** Opening Data under study block **
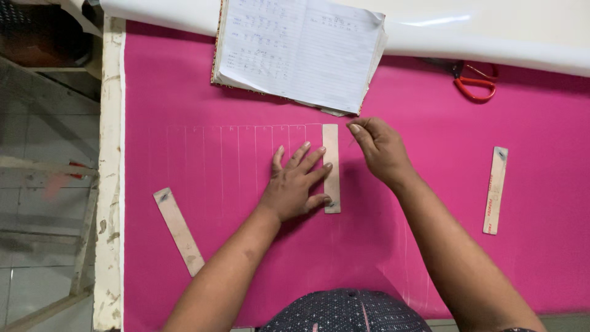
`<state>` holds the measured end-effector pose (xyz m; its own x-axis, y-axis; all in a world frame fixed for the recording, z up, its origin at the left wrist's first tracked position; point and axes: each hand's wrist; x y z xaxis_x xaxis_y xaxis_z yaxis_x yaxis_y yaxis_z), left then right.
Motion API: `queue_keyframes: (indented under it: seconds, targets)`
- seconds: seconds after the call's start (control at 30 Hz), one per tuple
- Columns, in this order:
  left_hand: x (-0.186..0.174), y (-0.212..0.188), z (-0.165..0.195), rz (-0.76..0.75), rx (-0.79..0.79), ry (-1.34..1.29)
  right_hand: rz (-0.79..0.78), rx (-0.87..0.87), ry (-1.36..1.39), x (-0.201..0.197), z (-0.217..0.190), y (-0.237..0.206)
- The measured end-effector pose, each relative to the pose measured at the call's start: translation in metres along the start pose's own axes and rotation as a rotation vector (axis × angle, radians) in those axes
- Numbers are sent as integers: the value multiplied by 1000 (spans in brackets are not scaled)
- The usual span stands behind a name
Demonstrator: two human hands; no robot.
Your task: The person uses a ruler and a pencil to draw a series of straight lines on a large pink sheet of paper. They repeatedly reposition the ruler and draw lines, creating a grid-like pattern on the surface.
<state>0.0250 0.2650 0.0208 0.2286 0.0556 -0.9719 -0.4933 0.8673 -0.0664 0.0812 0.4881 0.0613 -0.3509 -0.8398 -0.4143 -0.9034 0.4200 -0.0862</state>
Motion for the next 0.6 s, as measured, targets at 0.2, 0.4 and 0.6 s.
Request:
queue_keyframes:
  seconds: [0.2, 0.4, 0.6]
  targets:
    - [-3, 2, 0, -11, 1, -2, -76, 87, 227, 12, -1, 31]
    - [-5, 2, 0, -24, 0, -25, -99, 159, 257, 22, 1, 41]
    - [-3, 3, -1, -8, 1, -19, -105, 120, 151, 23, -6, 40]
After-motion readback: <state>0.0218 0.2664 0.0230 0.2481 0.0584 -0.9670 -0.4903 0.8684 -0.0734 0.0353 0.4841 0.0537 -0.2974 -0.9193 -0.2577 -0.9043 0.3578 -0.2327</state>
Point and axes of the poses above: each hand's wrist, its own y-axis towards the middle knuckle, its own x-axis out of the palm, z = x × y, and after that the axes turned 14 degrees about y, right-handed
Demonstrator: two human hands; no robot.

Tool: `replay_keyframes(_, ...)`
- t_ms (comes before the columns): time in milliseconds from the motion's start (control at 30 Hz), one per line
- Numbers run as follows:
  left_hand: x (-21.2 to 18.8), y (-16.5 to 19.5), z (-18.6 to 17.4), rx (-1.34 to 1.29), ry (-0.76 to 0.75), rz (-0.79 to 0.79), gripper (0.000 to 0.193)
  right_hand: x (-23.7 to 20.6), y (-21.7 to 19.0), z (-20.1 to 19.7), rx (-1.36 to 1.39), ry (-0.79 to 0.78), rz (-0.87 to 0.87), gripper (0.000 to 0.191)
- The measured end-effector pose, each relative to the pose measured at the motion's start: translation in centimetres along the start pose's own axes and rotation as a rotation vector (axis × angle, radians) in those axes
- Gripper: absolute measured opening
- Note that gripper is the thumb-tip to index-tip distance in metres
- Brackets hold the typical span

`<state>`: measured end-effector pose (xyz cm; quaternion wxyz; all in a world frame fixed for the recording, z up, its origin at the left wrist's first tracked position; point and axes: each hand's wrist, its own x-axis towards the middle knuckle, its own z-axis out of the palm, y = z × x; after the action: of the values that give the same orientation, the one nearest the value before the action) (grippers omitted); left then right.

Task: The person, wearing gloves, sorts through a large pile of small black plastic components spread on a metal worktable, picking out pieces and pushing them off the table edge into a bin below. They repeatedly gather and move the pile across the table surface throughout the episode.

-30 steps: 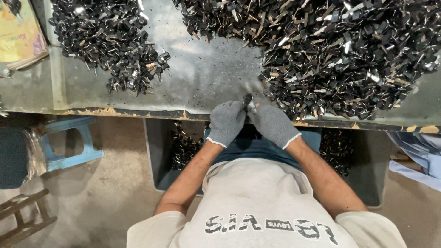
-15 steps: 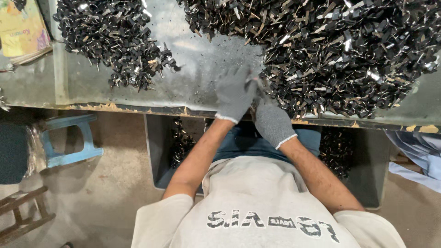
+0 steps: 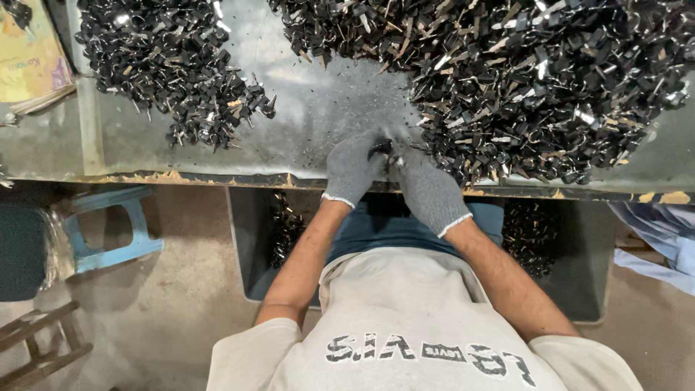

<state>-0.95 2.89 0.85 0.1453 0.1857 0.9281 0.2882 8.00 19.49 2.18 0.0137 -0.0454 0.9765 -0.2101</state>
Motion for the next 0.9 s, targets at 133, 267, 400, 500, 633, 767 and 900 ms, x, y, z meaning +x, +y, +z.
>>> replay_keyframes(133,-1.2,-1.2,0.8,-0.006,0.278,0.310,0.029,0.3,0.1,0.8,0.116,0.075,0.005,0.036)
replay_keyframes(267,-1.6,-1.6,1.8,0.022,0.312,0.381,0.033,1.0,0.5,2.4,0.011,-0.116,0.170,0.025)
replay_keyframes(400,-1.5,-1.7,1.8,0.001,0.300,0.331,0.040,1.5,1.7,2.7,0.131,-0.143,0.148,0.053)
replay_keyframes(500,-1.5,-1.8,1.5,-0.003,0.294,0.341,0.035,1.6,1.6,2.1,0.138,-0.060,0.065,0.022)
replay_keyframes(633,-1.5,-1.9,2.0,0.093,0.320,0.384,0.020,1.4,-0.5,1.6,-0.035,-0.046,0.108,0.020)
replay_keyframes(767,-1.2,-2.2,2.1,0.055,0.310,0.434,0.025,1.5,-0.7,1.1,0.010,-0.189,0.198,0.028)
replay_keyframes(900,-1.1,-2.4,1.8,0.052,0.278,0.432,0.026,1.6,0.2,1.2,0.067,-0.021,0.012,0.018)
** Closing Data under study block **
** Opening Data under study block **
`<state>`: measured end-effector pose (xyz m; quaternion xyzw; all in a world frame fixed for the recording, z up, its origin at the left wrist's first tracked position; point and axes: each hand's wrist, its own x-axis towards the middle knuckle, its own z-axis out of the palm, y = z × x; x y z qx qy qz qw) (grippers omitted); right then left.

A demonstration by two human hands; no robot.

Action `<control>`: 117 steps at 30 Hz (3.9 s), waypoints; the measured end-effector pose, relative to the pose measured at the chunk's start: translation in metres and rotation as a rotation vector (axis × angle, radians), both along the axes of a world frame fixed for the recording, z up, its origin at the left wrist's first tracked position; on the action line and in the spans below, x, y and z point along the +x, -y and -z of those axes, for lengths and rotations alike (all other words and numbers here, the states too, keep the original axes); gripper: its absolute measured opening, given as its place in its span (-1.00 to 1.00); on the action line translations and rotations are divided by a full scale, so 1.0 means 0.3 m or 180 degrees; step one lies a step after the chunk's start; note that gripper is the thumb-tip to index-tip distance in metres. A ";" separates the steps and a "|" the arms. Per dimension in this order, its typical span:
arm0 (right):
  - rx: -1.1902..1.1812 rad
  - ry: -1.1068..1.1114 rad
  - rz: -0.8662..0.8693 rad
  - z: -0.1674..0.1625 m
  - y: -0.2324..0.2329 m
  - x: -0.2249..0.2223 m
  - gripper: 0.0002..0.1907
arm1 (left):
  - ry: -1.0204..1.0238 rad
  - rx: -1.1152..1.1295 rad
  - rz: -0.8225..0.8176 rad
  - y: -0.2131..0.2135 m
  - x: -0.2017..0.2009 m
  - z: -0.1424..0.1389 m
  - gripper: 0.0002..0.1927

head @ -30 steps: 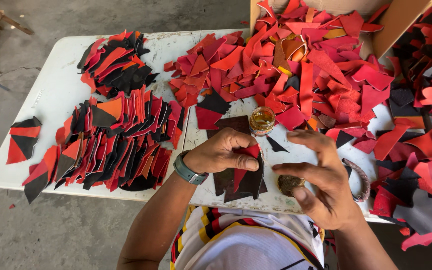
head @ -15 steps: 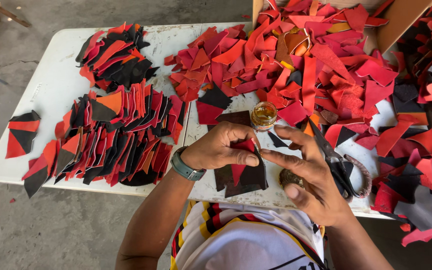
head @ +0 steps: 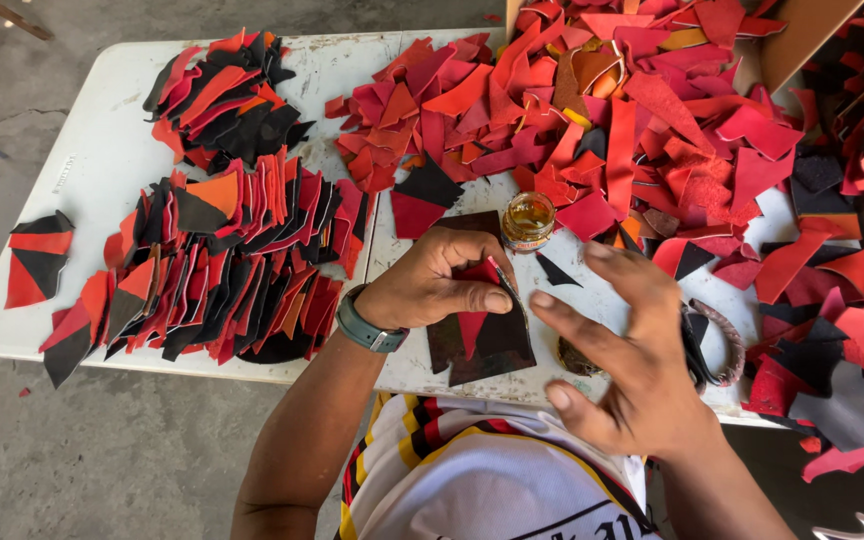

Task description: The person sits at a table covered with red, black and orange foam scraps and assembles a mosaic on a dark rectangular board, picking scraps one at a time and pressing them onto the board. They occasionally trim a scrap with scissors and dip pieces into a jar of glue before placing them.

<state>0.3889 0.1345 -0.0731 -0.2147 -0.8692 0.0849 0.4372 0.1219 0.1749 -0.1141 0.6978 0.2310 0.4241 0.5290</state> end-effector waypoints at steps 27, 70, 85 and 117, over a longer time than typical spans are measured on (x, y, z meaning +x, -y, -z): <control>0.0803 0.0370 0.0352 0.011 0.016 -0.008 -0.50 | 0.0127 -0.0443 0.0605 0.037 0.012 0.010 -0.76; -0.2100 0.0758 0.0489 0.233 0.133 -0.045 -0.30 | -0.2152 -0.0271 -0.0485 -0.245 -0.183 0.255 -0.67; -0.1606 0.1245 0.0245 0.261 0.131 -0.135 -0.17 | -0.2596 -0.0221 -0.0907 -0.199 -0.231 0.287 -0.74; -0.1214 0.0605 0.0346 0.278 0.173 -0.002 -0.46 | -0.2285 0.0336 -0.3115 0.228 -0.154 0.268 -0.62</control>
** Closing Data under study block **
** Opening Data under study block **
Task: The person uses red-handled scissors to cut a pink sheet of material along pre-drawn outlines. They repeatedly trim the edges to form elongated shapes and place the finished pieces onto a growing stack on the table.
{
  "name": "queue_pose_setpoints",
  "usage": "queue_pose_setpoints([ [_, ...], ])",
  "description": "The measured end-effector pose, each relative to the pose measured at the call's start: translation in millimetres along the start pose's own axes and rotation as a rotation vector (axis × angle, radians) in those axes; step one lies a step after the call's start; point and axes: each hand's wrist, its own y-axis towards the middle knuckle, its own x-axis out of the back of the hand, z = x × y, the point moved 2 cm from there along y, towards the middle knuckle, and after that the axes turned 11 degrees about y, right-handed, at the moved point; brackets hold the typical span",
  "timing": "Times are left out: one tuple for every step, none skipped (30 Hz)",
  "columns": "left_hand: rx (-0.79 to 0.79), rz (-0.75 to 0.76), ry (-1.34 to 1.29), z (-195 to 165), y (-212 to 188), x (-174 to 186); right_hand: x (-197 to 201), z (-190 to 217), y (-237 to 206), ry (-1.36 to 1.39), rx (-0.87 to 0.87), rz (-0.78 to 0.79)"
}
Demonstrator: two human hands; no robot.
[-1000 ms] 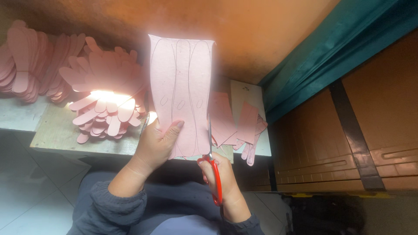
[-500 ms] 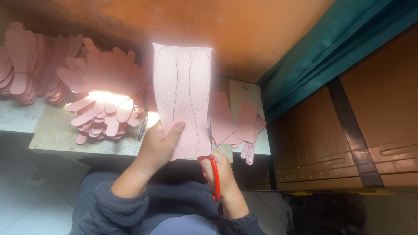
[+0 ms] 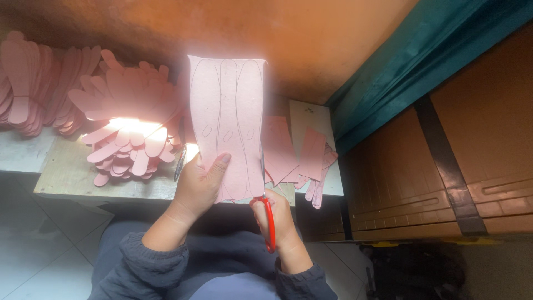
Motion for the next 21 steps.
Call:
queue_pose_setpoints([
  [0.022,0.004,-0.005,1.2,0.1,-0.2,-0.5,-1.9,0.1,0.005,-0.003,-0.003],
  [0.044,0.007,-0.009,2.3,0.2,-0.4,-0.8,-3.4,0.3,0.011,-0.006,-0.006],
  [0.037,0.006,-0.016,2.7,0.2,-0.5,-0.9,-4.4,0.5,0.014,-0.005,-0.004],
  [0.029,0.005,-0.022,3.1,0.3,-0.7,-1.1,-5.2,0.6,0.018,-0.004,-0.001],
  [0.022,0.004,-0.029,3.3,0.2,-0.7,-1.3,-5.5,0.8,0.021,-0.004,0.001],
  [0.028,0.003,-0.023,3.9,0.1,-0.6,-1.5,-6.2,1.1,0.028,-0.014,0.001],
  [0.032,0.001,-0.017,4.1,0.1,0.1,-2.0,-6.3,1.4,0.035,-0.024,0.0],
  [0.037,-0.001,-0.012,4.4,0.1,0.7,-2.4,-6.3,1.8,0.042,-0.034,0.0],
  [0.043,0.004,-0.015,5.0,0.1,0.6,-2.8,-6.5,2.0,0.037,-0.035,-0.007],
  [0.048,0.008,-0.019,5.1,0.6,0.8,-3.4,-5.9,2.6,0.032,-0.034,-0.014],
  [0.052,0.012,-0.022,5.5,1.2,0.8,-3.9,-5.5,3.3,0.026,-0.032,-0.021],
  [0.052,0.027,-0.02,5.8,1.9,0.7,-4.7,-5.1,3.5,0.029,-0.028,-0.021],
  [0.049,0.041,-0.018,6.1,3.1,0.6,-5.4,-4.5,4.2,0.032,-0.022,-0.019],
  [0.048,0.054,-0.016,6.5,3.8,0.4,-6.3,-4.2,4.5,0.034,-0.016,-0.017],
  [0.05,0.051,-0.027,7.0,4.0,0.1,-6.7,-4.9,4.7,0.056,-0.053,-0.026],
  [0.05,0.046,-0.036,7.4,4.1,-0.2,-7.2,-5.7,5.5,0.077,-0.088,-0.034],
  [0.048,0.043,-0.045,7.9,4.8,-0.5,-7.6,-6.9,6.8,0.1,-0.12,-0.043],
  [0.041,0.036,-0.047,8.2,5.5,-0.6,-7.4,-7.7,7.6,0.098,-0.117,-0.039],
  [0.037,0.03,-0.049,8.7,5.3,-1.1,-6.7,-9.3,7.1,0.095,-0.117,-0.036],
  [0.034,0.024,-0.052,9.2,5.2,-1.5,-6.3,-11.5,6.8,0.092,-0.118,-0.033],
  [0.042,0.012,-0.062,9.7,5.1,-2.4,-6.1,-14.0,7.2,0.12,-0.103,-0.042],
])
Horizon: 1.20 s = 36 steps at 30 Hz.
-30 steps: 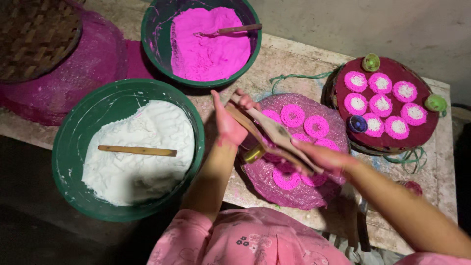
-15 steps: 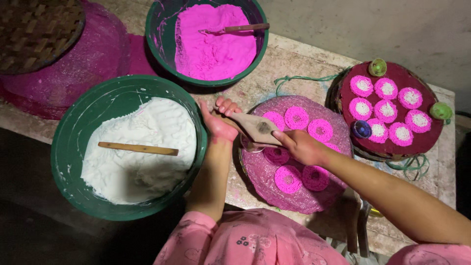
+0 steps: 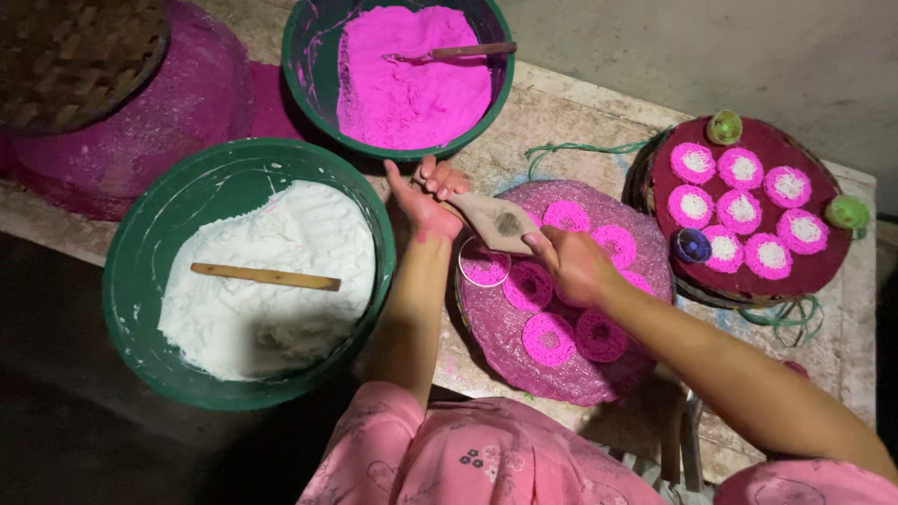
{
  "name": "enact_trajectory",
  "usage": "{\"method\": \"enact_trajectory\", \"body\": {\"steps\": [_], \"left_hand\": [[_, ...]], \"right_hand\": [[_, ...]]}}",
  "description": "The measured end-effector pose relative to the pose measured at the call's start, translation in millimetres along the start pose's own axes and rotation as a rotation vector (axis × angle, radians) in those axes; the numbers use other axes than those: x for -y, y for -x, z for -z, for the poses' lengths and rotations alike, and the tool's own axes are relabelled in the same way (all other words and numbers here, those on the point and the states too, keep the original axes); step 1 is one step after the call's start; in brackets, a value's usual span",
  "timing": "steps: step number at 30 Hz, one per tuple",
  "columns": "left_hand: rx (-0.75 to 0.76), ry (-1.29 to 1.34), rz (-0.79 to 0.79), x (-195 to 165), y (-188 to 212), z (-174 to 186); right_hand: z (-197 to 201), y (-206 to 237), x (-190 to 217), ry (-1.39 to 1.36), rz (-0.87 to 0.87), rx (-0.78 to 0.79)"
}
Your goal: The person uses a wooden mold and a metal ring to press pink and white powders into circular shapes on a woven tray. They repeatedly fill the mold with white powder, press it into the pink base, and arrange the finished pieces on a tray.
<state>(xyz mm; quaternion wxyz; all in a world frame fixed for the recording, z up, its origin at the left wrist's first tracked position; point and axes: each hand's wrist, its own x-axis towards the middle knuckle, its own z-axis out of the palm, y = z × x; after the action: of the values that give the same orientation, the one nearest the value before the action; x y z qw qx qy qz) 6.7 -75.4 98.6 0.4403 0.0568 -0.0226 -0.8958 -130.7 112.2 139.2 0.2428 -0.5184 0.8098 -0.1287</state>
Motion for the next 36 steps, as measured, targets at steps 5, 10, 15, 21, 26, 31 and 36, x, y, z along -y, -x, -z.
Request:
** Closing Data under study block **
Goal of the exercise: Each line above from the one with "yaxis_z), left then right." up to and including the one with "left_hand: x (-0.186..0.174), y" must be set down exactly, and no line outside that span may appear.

Exercise answer:
`<state>` holds the measured end-effector pose (xyz m; its own x-axis, y-axis; all in a world frame fixed for the recording, z up, its origin at the left wrist's first tracked position; point and axes: each hand's wrist; x y z xaxis_x xaxis_y xaxis_z yaxis_x yaxis_y yaxis_z), left then right.
Motion API: `queue_keyframes: (indented under it: seconds, targets)`
- seconds: seconds after the call's start (control at 30 Hz), one per tuple
- Columns, in this order:
  left_hand: x (-0.186..0.174), y (-0.212..0.188), z (-0.165..0.195), rz (-0.76..0.75), rx (-0.79..0.79), ry (-1.34..1.29)

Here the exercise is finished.